**Work task:**
Every line of the listing below needs to be reproduced exactly.

_ _ _ _ _

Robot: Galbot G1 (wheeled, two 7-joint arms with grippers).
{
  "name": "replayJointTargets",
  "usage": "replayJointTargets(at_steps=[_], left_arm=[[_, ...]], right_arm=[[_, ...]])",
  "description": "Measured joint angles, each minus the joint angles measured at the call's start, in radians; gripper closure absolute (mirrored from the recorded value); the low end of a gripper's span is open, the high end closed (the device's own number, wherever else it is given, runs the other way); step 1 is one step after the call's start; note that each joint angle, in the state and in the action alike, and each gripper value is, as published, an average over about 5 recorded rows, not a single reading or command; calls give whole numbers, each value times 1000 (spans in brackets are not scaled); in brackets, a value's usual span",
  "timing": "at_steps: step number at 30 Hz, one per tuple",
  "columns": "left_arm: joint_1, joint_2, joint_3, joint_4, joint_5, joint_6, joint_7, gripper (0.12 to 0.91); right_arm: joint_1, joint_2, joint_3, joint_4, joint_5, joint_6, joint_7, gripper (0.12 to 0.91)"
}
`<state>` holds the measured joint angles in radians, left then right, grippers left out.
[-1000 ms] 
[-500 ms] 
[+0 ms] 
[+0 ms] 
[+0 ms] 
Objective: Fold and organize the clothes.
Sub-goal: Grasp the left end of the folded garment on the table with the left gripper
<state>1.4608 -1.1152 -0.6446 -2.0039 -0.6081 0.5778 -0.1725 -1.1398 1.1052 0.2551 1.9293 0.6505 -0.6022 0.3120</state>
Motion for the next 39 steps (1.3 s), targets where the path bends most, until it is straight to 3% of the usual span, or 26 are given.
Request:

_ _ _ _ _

**Exercise output:**
Robot: Galbot G1 (wheeled, two 7-joint arms with grippers).
{
  "name": "replayJointTargets",
  "usage": "replayJointTargets(at_steps=[_], left_arm=[[_, ...]], right_arm=[[_, ...]])",
  "description": "Measured joint angles, each minus the joint angles measured at the call's start, in radians; gripper closure absolute (mirrored from the recorded value); the low end of a gripper's span is open, the high end closed (the device's own number, wherever else it is given, runs the other way); step 1 is one step after the call's start; note that each joint angle, in the state and in the action alike, and each gripper value is, as published, an average over about 5 recorded rows, not a single reading or command; calls give whole numbers, each value times 1000 (spans in brackets are not scaled); in brackets, a value's usual span",
  "timing": "at_steps: step number at 30 Hz, one per tuple",
  "columns": "left_arm: joint_1, joint_2, joint_3, joint_4, joint_5, joint_6, joint_7, gripper (0.12 to 0.91); right_arm: joint_1, joint_2, joint_3, joint_4, joint_5, joint_6, joint_7, gripper (0.12 to 0.91)"
}
`<state>` holds the measured joint angles in radians, left then right, grippers left out.
[-1000 ms] 
[-500 ms] 
[+0 ms] 
[+0 ms] 
[+0 ms] 
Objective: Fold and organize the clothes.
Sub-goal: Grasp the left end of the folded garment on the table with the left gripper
<state>1.4608 -1.1152 -0.6446 -2.0039 -0.6081 0.5778 -0.1725 -1.1398 1.1052 0.2551 1.9293 0.6505 -0.6022 0.3120</state>
Motion for the next 39 steps (1.3 s), targets where the path bends most, until it is straight to 3% of the usual span, or 26 are given.
Request:

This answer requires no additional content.